● Task details
Go through the data underneath and report how many lines hold the string "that", giving only the number.

● Supplied material
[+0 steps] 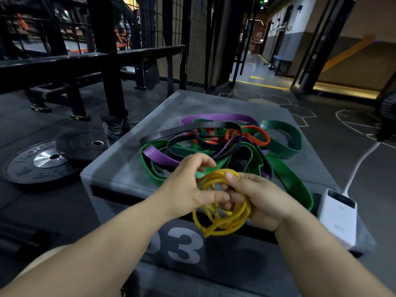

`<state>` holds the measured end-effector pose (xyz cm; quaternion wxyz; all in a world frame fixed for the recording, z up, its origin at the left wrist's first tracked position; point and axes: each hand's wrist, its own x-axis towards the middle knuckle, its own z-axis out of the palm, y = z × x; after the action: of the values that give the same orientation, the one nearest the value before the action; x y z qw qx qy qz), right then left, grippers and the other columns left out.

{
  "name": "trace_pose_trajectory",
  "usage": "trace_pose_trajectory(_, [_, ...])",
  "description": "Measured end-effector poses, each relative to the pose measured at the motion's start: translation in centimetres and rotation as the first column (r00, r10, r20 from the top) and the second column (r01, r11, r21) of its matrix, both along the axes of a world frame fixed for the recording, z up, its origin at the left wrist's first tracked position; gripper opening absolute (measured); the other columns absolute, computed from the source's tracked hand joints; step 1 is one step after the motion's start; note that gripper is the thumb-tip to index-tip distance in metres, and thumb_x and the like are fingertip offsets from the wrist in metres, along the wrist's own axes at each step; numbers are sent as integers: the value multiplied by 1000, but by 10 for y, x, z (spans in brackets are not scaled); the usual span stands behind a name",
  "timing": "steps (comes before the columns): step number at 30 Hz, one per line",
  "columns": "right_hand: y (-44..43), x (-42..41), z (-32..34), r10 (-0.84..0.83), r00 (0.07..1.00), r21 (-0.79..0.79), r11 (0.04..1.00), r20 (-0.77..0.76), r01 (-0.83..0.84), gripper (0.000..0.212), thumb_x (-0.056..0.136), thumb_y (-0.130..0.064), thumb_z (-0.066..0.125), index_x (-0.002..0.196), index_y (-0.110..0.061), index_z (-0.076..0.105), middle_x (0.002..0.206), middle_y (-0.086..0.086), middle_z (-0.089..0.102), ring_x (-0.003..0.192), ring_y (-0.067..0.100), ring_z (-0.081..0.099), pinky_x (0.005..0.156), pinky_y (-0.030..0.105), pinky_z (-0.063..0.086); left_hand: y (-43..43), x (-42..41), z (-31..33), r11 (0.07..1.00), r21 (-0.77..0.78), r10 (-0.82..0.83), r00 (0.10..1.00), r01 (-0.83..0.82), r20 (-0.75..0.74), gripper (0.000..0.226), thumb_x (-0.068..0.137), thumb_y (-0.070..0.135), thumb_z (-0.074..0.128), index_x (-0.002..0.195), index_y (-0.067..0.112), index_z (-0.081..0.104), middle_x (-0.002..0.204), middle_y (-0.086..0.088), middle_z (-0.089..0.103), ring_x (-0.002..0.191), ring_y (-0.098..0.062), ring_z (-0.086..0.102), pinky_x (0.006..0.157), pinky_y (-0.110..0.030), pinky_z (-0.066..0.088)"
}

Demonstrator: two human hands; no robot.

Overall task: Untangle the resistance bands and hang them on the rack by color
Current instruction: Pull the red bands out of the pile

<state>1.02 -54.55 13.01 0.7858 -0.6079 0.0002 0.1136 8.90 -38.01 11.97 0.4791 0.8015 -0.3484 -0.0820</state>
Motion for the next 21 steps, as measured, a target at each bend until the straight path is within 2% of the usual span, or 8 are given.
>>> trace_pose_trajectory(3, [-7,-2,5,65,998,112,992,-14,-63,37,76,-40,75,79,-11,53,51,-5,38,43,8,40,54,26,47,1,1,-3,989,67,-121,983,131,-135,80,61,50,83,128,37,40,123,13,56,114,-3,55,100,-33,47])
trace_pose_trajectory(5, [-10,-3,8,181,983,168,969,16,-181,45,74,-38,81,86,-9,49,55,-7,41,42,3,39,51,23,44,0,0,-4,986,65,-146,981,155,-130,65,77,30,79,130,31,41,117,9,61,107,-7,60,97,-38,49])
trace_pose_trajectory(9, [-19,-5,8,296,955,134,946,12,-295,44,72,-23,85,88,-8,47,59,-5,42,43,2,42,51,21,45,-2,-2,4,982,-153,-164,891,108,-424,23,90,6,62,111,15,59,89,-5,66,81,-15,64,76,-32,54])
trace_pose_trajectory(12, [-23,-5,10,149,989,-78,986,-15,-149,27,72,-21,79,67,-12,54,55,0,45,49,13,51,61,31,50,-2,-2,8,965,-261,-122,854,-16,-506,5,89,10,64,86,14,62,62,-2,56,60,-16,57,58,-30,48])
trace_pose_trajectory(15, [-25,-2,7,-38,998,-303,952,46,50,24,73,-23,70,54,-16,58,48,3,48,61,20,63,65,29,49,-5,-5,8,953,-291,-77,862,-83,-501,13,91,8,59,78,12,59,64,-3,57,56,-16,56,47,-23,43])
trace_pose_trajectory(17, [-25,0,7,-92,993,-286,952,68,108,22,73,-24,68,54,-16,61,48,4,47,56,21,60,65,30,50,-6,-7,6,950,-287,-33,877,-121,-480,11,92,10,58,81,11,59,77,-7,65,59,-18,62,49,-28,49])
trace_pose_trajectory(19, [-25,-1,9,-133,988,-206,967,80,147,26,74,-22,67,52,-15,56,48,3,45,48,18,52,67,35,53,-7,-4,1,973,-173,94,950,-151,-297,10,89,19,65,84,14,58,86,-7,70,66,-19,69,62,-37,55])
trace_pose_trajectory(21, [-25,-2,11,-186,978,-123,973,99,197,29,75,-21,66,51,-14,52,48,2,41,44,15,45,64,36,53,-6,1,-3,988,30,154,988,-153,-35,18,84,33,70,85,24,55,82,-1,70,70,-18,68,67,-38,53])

● Exercise response
2